Les nouvelles mesures imposées par l’Ontario sont justifié par une importante dégradation de sa situation sanitaire, et des projections qui laissent entrevoir une catastrophe à venir. La province enregistrait vendredi un autre record de nouveaux cas de COVID-19, à 4812. Des modélisations présentées par des experts gouvernementaux vendredi ont dressé un portrait encore plus inquiétant : si des mesures fortes n’étaient pas prises par l’Ontario, le nombre de ses nouveaux cas par jour pourrait dépasser les 15 000. Déjà, tant les cas de COVID-19 et les hospitalisations sont à leur plus haut niveau depuis le début de la pandémie dans cette province.

Le premier ministre fédéral Justin Trudeau a par ailleurs offert vendredi matin au gouvernement Ford de déployer en Ontario des effectifs de la Croix-Rouge, dont des unités mobiles de vaccination et un coup de main dans les hôpitaux et les foyers de soins de longue durée. Une porte-parole du premier ministre Ford a toutefois indiqué aussitôt que le gouvernement déclinait l’offre d’Ottawa, parce qu’inutile. Selon son gouvernement, l’Ontario a besoin de plus de vaccins, pas de vaccinateurs.

Appel aux autres provinces

Le gouvernement Ford a par contre demandé à d’autres provinces de lui prêter des infirmières et d’autres travailleurs de la santé, alors que les hôpitaux sont poussés à bout, surtout aux soins intensifs, par la flambée des infections et la pénurie de personnel.

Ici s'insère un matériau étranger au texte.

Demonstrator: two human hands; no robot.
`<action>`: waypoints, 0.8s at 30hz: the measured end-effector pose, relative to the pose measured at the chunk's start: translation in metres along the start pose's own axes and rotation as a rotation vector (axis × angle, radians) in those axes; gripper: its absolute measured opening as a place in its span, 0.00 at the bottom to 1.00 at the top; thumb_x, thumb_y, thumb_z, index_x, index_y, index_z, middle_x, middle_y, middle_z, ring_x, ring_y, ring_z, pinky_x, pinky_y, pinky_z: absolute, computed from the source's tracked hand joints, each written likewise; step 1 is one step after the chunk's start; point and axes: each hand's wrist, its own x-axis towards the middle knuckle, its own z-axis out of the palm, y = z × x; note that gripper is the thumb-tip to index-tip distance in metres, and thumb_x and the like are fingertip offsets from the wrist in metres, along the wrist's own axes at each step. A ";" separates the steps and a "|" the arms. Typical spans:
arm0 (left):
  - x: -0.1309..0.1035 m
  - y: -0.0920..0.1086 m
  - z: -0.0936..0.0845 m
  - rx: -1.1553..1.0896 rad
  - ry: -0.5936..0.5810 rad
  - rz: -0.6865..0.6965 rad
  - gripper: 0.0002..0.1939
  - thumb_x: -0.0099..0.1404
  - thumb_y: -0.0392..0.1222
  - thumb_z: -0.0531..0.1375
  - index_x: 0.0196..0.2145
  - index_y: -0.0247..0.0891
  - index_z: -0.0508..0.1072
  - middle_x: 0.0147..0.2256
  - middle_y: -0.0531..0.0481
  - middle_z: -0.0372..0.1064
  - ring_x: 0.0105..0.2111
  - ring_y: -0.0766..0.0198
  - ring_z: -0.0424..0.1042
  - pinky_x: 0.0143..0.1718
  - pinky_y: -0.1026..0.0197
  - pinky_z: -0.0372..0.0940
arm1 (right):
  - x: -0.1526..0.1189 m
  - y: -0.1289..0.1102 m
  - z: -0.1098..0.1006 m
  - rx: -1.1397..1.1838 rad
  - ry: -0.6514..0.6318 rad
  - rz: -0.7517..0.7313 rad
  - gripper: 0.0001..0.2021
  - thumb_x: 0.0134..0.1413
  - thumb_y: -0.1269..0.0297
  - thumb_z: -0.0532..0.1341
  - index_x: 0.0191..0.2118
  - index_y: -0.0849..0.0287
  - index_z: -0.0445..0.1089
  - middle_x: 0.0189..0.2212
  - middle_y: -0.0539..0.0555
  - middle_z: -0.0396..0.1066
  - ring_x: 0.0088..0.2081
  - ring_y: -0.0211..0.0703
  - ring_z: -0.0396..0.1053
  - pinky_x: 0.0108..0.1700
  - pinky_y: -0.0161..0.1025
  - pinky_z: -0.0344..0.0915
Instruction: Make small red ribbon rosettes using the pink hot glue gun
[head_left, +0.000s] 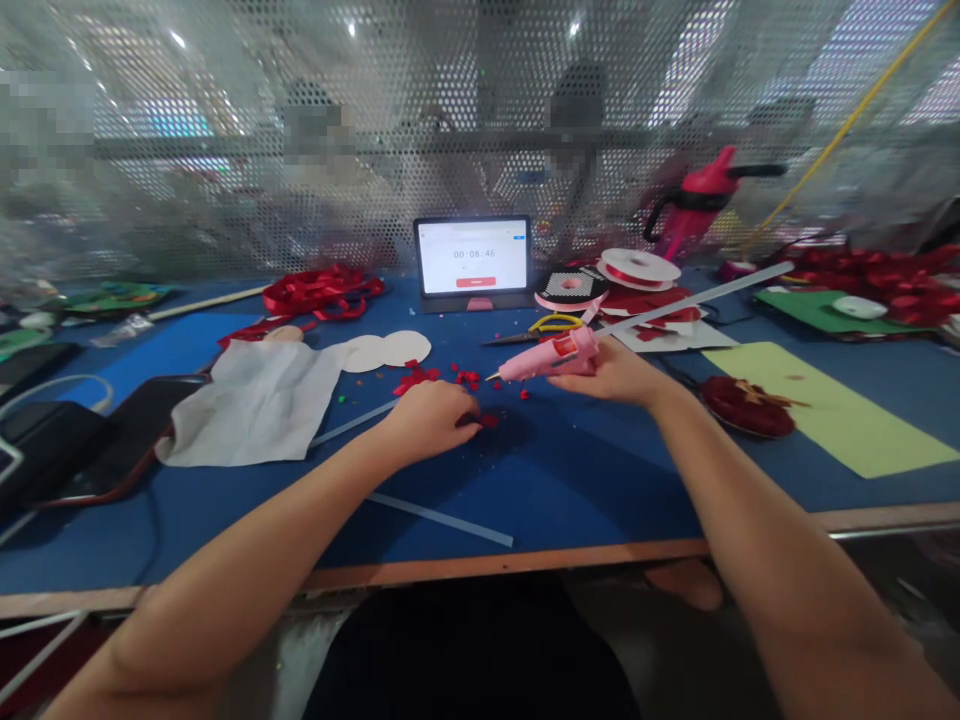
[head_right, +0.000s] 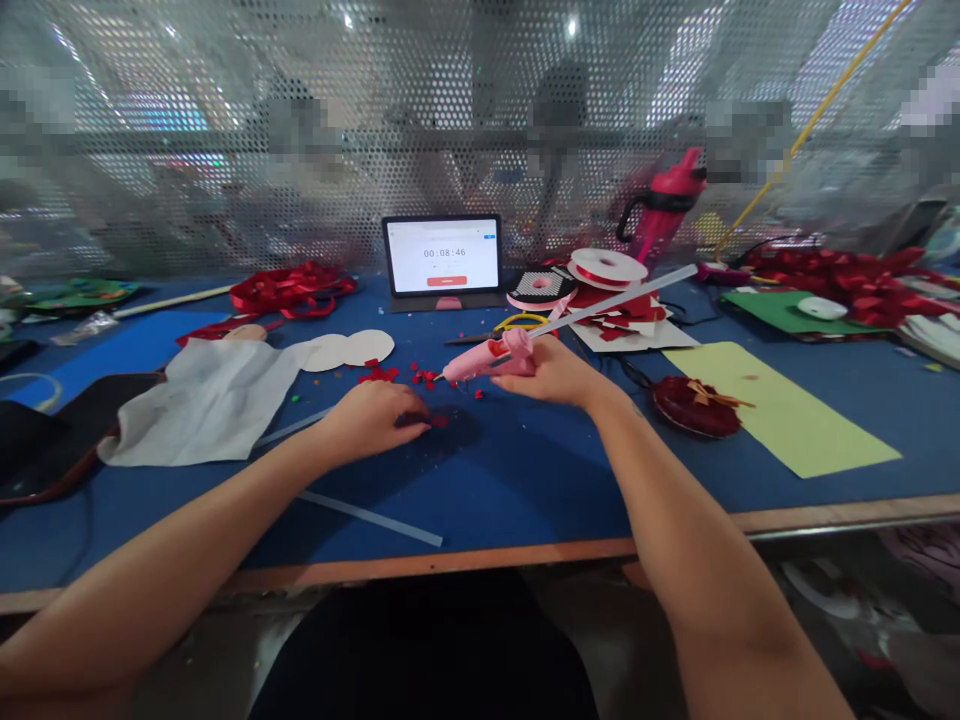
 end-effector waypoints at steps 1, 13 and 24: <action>0.001 0.001 0.002 0.023 0.000 -0.012 0.12 0.60 0.42 0.53 0.37 0.39 0.75 0.36 0.48 0.73 0.35 0.60 0.71 0.31 0.63 0.61 | 0.000 -0.001 0.000 -0.015 0.011 -0.005 0.12 0.40 0.58 0.65 0.34 0.57 0.70 0.29 0.52 0.71 0.34 0.46 0.69 0.38 0.42 0.67; 0.006 -0.001 0.010 0.108 0.080 -0.160 0.15 0.64 0.46 0.50 0.37 0.36 0.73 0.36 0.45 0.71 0.36 0.57 0.71 0.28 0.63 0.59 | 0.003 -0.003 -0.003 -0.085 0.054 -0.025 0.14 0.39 0.57 0.65 0.34 0.57 0.71 0.31 0.53 0.71 0.35 0.47 0.68 0.39 0.44 0.66; 0.004 -0.002 0.007 0.026 0.066 -0.122 0.13 0.61 0.50 0.55 0.33 0.39 0.73 0.34 0.48 0.72 0.35 0.58 0.71 0.28 0.63 0.59 | 0.000 0.007 -0.003 -0.113 -0.071 0.008 0.13 0.38 0.56 0.65 0.31 0.57 0.71 0.26 0.52 0.70 0.31 0.44 0.68 0.34 0.41 0.65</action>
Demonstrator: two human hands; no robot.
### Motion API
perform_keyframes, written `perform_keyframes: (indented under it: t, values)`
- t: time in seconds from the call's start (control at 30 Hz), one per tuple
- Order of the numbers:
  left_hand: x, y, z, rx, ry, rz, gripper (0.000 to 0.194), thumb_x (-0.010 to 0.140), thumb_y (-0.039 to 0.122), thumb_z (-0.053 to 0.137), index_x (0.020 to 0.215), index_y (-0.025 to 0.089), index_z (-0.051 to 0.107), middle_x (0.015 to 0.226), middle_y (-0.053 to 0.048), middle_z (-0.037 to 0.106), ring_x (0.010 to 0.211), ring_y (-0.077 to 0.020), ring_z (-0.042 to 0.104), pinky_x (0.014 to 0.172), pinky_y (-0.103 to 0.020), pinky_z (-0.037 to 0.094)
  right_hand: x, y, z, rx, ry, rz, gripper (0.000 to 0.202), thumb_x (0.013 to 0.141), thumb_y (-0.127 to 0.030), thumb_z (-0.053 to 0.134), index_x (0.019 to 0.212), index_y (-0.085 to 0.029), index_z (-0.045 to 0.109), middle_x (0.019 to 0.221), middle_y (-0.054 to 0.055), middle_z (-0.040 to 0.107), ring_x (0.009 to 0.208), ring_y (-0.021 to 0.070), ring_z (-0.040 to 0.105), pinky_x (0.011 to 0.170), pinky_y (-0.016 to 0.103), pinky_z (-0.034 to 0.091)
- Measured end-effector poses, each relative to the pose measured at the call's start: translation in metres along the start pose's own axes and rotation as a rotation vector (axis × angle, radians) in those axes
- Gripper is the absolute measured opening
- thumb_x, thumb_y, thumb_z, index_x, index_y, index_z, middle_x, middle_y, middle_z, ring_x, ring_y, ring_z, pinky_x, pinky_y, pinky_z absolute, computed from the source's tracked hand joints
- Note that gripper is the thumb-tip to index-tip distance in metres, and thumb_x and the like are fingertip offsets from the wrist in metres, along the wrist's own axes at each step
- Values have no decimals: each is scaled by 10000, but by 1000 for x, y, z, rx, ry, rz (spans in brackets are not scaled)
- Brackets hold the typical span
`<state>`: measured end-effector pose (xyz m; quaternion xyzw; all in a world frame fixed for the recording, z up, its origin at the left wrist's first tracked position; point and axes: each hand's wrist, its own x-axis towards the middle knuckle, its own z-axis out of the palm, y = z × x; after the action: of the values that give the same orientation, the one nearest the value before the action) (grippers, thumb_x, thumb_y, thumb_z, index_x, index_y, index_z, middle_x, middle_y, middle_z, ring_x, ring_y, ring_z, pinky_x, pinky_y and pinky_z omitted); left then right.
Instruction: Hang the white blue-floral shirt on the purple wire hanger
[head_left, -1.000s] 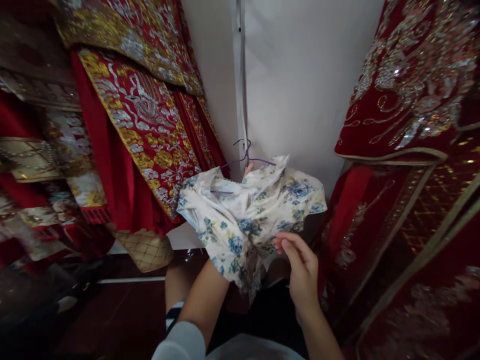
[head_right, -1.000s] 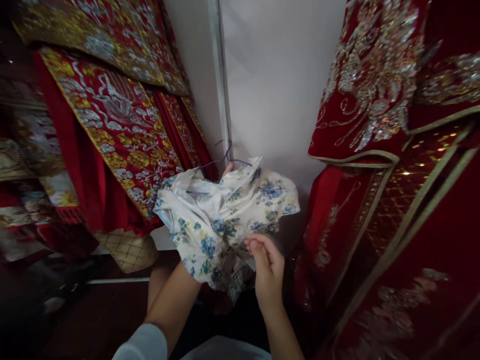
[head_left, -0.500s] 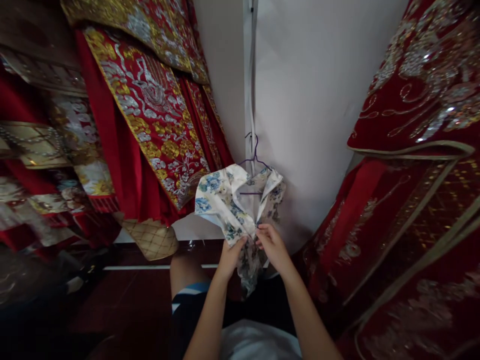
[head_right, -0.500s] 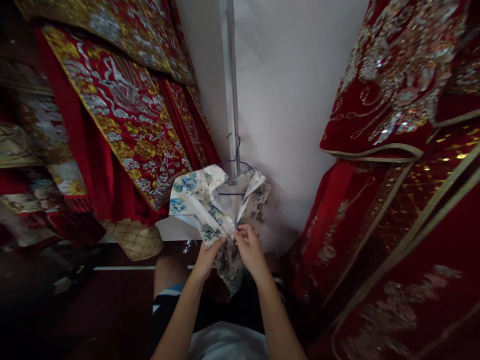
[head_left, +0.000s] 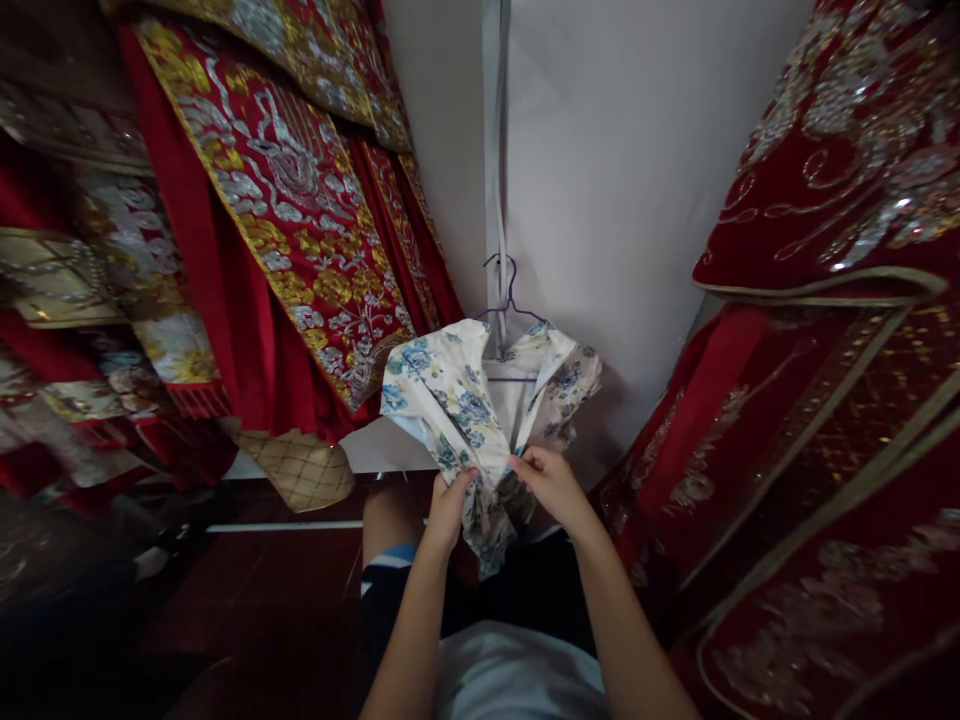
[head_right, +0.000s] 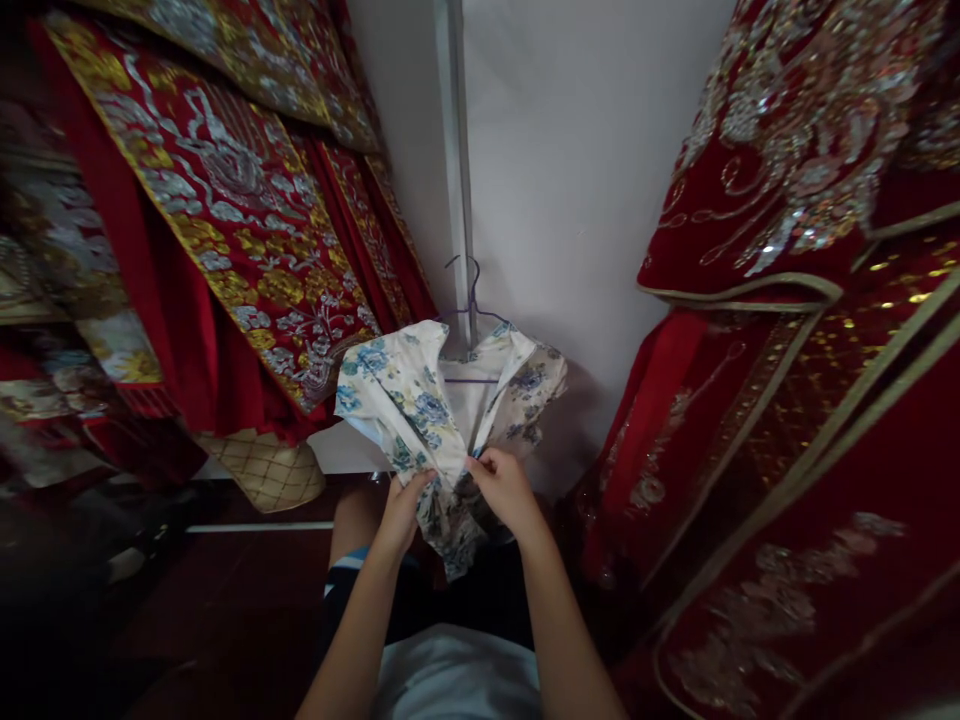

Dans une lettre à ses homologues des autres provinces et territoires, la sous-ministre de la Santé de l’Ontario, Helen Angus, explique que sa province aura besoin de 4145 infirmières de plus dans le seul secteur hospitalier au cours des quatre prochains mois. Elle demande aussi 620 autres professionnels de la santé, y compris des infirmières et des inhalothérapeutes. Le besoin est le plus aigu dans le sud de l’Ontario, plus précisément dans le Grand Toronto et les environs immédiats.